Je suis né dans le camion de mon père, mes deux grands fils sont chauffeurs et la mécanique est la passion de ma femme. 

J’ai passé un réveillon du 31 décembre sur un parking de station service. J’étais seul avec mon champagne, j’ai pris deux gobelets et j'ai trinqué avec le caissier de la station.

C'est la tombée du jour, je suis en voiture sur une quatre-voies entre l'A1 et l'A3, juste après Roissy-Charles de Gaulle.
Il pleut et je suis entourée de poids lourds. Littéralement encerclée. C'est effrayant ces dinosaures de tôle de 3,5 tonnes. J'agrippe mon volant et lève le pied. C'est ce jour là qu'est né mon projet sur les chauffeurs routiers. À quoi ressemble une vie passée sur le goudron ?
Ils sont tatoués et en sandales, ils parcourent plus de 100 000 km par an et ne voient pas leurs enfants grandir, ils démarrent le matin à 4 heures, ils roulent 12 heures par jour ou par nuit et dorment dans une couchette pour un salaire de 1 480 Euros par mois.

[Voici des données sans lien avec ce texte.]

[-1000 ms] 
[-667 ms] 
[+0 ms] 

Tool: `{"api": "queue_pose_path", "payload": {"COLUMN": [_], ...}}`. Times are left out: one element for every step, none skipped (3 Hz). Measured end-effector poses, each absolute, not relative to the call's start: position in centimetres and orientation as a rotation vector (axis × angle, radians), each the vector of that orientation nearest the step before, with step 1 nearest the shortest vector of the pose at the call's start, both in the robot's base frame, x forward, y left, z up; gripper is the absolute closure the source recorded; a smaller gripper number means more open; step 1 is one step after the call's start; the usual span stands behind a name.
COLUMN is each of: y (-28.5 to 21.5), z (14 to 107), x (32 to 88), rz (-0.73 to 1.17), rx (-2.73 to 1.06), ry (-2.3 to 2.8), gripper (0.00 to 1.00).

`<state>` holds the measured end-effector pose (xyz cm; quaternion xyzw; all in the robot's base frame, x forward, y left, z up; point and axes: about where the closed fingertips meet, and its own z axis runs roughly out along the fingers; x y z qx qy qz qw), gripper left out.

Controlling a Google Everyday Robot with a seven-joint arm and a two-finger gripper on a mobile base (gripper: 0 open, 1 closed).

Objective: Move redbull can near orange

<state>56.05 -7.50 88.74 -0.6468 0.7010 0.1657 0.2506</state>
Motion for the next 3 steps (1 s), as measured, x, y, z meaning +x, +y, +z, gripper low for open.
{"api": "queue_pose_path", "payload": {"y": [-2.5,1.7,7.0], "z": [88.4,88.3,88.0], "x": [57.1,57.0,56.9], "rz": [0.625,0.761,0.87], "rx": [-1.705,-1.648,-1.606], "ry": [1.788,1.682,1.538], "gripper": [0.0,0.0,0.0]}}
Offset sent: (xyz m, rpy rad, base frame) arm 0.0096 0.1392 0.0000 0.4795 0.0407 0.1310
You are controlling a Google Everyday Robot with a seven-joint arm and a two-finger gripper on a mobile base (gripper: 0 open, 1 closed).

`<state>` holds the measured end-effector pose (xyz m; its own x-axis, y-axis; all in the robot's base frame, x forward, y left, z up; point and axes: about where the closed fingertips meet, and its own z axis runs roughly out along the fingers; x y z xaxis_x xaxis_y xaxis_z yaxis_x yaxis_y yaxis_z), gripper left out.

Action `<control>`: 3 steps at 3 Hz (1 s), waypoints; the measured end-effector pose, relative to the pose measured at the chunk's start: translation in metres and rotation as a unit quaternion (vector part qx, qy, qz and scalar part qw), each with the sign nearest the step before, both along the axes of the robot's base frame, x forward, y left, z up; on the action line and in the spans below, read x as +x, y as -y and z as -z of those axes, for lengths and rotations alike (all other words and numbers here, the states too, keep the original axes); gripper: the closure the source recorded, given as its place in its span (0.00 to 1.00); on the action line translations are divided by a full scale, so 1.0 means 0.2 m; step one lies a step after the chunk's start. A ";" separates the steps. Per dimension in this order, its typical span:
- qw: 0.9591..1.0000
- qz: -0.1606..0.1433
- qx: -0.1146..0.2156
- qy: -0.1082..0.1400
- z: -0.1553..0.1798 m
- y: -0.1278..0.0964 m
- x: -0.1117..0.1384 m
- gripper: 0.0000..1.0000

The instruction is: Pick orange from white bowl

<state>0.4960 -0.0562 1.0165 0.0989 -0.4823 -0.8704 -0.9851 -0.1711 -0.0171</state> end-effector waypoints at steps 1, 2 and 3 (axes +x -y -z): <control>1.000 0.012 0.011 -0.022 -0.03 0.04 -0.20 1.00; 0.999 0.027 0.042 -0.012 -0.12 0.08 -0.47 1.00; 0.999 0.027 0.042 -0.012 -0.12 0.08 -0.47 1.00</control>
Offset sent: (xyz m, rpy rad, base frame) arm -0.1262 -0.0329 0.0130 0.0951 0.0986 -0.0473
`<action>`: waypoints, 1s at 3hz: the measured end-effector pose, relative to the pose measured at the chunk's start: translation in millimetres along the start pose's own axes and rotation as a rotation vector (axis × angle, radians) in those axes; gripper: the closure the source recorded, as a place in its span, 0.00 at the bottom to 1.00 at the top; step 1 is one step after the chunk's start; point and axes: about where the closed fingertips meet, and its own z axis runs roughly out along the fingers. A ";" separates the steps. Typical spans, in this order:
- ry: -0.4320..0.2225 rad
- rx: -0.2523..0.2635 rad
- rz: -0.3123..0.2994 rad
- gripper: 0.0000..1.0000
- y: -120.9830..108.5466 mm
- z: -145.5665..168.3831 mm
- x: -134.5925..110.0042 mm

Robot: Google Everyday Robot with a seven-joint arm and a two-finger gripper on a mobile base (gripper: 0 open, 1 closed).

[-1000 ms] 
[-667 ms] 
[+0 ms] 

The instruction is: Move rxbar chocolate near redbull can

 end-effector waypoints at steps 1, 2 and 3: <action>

Je suis allée sur les aires d'autoroutes, les parking de repos et j'ai commencé à les photographier dans leur cabine de 4 mètres cube. Cricri la flèche et Biscotte me racontent qu'ils conduisent pieds nus, assis en tailleur, que la CIBI n'existe quasiment plus au profit d'internet, qu'ils regardent la télévision en roulant, qu'ils font des barbecues le soir entre les camions, qu'ils se déchaussent pour monter dans leur cabine, toujours impeccable… on est loin des clichés. Ils prennent leur douche dans des lieux miteux et dorment sur les voies d'arrêt d'urgence quand les parkings sont pleins.

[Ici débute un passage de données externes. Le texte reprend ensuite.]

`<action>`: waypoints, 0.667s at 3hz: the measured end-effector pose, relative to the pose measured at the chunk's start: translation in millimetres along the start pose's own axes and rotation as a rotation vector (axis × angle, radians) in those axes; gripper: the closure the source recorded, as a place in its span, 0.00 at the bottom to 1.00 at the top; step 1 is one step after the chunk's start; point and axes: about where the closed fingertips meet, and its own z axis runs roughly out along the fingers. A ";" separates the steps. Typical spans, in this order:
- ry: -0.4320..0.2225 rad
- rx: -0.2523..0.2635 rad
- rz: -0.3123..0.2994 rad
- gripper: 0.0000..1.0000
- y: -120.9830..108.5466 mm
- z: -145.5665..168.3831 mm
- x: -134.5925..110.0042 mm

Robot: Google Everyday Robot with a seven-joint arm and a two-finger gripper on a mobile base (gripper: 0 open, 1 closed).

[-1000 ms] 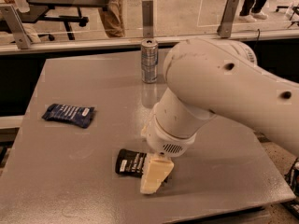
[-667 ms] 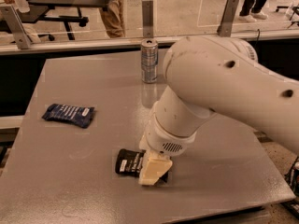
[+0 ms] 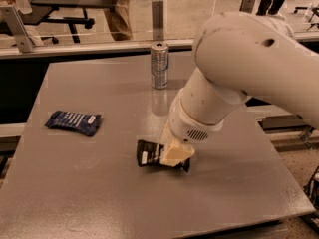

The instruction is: Move rxbar chocolate near redbull can

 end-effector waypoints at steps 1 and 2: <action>0.008 0.041 0.016 1.00 -36.3 -11.4 6.6; 0.020 0.078 0.016 1.00 -69.1 -18.0 9.0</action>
Offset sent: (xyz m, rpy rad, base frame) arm 0.1060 -0.0278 0.0317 -0.0320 -0.1035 -0.0640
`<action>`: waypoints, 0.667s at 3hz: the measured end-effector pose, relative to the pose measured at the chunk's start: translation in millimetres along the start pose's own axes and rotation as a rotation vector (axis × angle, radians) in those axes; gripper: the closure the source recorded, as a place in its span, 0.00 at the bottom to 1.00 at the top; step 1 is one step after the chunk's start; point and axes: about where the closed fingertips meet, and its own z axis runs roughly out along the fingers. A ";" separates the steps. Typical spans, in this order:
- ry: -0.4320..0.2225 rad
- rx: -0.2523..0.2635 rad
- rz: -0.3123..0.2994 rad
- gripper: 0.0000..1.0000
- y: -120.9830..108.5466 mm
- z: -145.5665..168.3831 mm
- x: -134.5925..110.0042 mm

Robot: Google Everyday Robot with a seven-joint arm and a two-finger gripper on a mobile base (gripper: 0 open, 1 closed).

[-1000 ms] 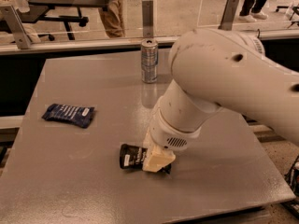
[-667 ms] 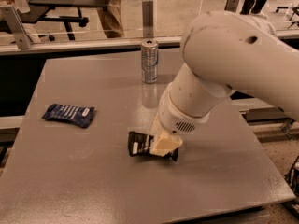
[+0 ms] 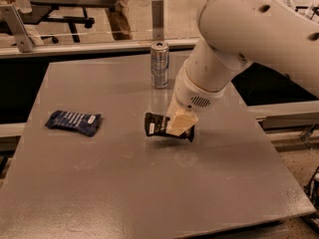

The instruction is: Move rxbar chocolate near redbull can

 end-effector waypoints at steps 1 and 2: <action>0.012 0.025 0.013 1.00 -37.4 -0.1 4.5; 0.020 0.046 0.039 1.00 -79.2 2.8 10.0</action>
Offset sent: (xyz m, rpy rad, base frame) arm 0.1335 -0.0281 0.0114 -0.0159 -0.0406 -0.0988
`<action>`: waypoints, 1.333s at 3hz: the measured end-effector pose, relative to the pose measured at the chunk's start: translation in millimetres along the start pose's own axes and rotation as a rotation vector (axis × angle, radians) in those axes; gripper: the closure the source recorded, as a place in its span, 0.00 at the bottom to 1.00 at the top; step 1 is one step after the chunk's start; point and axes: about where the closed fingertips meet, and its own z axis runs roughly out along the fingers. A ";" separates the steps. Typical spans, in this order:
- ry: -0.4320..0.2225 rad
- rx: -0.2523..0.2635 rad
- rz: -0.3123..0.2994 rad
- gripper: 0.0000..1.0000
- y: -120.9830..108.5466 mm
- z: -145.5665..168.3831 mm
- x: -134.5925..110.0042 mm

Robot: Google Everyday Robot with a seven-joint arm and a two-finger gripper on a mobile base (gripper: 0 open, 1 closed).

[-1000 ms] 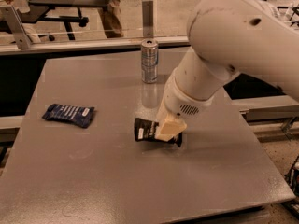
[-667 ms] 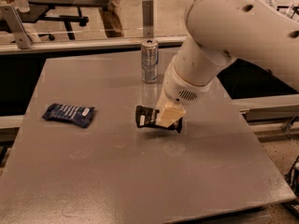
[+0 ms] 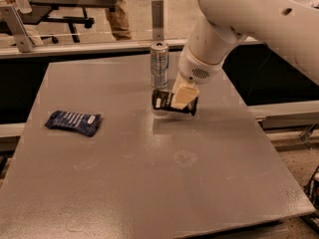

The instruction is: Move rxbar chocolate near redbull can

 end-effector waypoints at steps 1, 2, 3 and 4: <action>0.001 0.007 0.025 1.00 -30.0 7.6 4.0; 0.001 0.015 0.041 0.84 -50.0 13.9 5.7; 0.003 0.011 0.050 0.51 -60.0 21.0 9.3; 0.003 0.009 0.049 0.28 -59.1 22.0 8.8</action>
Offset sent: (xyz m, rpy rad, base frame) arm 0.0778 -0.0146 -0.0050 0.0157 -0.0084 -0.0693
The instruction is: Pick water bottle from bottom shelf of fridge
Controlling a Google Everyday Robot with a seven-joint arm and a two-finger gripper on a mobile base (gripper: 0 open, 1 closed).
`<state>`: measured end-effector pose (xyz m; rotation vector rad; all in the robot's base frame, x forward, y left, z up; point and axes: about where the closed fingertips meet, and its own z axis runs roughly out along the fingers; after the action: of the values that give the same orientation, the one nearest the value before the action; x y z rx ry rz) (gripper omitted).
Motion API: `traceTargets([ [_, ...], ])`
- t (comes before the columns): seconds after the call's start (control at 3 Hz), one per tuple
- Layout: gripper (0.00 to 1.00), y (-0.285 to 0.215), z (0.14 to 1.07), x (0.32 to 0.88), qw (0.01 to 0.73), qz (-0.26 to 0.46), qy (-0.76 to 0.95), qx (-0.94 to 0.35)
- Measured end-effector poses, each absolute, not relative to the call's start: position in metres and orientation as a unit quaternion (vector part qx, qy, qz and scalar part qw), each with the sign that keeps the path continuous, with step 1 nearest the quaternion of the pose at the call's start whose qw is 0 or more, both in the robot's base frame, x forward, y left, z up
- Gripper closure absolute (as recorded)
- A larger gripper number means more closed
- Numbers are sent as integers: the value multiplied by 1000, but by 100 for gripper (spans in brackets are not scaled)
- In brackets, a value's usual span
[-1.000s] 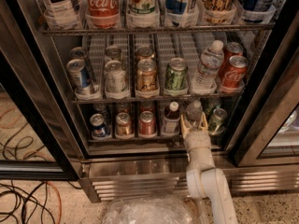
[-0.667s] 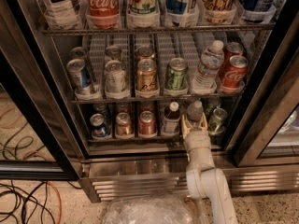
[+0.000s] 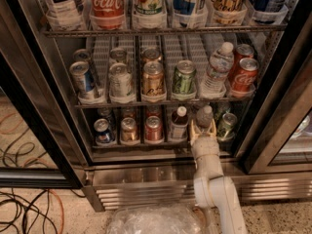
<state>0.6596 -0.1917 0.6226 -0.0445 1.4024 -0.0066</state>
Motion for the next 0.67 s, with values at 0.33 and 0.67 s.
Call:
traceTargets([
  [0.33,100,-191,628,655,776,3,631,-13],
  [0.67,100,-191,635,649,791,8,611,-7],
])
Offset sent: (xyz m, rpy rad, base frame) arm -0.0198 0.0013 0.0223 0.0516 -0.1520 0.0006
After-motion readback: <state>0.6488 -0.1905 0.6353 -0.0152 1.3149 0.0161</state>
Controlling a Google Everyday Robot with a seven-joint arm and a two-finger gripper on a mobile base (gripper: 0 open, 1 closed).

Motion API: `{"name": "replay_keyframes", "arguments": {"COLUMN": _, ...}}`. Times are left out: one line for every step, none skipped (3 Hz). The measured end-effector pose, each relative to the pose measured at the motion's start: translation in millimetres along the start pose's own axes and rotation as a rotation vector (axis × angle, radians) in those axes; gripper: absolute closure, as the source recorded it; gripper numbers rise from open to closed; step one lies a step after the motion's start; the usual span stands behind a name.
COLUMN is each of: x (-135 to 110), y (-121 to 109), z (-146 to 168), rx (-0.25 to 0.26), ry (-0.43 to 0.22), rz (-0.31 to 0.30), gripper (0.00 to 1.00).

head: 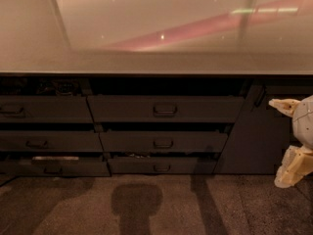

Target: Open top drawer

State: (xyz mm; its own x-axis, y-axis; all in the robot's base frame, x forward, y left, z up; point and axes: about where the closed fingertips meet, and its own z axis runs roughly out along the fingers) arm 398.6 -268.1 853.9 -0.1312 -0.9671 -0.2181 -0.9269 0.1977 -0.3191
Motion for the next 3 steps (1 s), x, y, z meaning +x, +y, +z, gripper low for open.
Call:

Mes premières immersions m'ont permis de voir, d'entendre, de redécouvrir un univers familier pour moi. Petite, je croisais ces routiers à la pompe à essence de mes grand-parents : l'odeur du cambouis, quand vous êtes née dedans, elle ne vous quitte pas. J'avais envie de retrouver ces hommes humbles et modestes, de voir ce qu'ils sont devenus, 30 ans plus tard. Des hommes solitaires, anciens militaires pour beaucoup, des reconverties pour d'autres et des passionnés pour l'ensemble. Ce sont 430 000 conducteurs français et 800 000 chauffeurs si on compte les camions internationaux qui sillonnent quotidiennement le territoire français.